Assigned task → Count the lines that contain the string "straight" in the records beneath, and respond with the number only.

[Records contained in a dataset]

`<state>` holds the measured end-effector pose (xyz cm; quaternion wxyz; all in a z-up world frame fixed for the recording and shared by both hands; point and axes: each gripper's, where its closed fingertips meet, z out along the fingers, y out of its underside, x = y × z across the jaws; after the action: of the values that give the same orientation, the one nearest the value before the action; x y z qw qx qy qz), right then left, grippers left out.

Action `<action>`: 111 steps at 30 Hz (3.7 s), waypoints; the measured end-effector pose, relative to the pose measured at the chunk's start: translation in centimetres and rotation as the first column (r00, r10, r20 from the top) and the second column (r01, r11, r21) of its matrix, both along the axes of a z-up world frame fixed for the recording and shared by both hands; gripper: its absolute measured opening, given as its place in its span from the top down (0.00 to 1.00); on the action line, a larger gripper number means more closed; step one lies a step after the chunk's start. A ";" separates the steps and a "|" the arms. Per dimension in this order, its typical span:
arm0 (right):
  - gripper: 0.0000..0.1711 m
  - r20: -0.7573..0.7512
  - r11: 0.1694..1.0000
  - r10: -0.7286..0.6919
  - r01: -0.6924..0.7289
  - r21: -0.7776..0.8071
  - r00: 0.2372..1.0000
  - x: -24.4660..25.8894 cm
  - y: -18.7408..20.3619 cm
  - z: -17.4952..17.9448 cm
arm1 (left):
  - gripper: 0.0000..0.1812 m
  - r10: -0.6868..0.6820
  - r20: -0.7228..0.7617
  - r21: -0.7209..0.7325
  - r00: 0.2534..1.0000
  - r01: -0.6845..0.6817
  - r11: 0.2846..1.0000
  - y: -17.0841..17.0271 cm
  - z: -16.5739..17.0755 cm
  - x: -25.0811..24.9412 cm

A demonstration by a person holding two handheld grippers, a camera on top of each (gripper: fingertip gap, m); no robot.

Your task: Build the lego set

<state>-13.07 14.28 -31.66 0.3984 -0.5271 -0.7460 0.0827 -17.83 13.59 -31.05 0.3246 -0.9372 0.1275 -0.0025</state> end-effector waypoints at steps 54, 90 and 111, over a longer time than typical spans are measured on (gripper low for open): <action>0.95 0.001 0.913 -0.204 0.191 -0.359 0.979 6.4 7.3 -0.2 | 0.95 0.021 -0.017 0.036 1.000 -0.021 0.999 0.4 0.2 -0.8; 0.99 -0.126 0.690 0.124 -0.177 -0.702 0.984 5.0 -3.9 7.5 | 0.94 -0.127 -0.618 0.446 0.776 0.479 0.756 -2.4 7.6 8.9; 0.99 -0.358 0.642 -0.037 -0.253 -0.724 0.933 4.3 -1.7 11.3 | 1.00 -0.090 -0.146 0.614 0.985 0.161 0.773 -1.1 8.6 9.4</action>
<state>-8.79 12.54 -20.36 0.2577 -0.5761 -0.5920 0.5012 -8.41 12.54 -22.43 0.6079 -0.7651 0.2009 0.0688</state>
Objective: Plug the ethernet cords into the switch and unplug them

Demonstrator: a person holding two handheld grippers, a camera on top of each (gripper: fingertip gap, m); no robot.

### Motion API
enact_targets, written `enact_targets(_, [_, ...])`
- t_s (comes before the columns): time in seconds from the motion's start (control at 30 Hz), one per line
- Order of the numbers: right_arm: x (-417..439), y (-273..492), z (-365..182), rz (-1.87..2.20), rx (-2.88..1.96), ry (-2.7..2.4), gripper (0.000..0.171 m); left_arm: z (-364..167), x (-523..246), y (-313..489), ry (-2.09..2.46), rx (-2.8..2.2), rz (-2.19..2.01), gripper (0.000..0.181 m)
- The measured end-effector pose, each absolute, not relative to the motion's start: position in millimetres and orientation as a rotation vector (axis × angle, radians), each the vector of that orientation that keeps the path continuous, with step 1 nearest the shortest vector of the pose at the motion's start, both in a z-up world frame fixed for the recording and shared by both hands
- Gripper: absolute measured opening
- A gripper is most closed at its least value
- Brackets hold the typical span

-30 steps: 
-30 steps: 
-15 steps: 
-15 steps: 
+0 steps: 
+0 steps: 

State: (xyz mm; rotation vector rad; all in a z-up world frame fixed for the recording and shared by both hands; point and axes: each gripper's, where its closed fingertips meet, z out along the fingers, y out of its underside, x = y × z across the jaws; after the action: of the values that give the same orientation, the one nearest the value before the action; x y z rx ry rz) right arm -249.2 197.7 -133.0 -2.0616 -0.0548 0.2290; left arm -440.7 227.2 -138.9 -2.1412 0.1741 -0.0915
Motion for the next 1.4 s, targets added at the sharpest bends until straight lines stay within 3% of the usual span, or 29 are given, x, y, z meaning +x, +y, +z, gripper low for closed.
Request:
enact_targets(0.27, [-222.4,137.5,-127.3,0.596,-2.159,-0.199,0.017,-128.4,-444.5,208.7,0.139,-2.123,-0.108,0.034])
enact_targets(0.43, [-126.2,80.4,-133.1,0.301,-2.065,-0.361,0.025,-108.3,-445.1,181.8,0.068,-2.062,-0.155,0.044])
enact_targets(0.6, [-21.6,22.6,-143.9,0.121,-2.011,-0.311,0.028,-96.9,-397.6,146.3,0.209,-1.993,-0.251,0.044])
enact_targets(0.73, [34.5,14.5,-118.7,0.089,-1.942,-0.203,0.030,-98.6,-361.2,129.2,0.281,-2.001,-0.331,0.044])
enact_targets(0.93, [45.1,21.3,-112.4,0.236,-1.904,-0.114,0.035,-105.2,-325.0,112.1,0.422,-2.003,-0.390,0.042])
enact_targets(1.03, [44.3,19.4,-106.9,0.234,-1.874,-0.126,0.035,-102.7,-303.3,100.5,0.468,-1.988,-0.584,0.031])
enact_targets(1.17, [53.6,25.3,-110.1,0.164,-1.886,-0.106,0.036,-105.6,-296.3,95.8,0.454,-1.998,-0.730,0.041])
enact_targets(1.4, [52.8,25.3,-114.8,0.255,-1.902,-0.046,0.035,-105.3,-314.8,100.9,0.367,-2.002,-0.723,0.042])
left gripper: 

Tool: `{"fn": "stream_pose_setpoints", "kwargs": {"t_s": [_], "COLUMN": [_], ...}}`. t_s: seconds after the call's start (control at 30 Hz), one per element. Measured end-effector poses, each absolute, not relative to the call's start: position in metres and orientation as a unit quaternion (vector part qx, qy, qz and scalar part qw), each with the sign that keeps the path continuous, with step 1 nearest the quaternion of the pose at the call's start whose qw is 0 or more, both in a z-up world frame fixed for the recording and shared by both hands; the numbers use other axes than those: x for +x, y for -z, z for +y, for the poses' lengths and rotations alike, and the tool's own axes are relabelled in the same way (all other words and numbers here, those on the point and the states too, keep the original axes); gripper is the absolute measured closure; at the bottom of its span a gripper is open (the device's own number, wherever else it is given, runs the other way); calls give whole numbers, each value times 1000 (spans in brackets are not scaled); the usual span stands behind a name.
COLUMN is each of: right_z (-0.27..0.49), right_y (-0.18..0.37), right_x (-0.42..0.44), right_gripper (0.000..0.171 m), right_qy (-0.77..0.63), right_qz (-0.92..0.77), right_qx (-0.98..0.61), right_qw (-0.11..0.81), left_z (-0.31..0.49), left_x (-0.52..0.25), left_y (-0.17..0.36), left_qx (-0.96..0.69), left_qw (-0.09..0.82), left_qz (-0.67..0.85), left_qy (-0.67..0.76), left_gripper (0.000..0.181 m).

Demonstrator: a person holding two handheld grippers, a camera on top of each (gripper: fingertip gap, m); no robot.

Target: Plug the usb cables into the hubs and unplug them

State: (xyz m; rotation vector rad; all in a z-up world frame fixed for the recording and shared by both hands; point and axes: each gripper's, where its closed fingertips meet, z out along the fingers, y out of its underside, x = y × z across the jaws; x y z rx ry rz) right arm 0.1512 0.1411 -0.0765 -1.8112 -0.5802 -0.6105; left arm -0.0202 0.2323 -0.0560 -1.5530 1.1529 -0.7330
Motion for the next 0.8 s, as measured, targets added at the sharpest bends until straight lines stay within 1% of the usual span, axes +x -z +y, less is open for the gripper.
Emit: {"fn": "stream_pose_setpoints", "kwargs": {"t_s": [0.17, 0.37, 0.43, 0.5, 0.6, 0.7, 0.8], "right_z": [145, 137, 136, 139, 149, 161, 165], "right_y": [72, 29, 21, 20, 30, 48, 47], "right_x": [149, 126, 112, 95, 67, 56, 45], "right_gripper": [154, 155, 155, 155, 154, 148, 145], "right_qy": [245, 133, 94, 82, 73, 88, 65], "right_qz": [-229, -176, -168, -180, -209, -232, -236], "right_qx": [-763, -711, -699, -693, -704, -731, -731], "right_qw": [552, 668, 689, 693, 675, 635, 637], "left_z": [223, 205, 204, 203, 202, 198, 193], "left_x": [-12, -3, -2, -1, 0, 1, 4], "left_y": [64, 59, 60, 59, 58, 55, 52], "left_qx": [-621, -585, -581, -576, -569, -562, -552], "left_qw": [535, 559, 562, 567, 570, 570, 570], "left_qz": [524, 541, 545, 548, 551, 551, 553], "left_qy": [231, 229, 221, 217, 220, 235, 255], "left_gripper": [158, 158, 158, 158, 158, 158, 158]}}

Written response → 2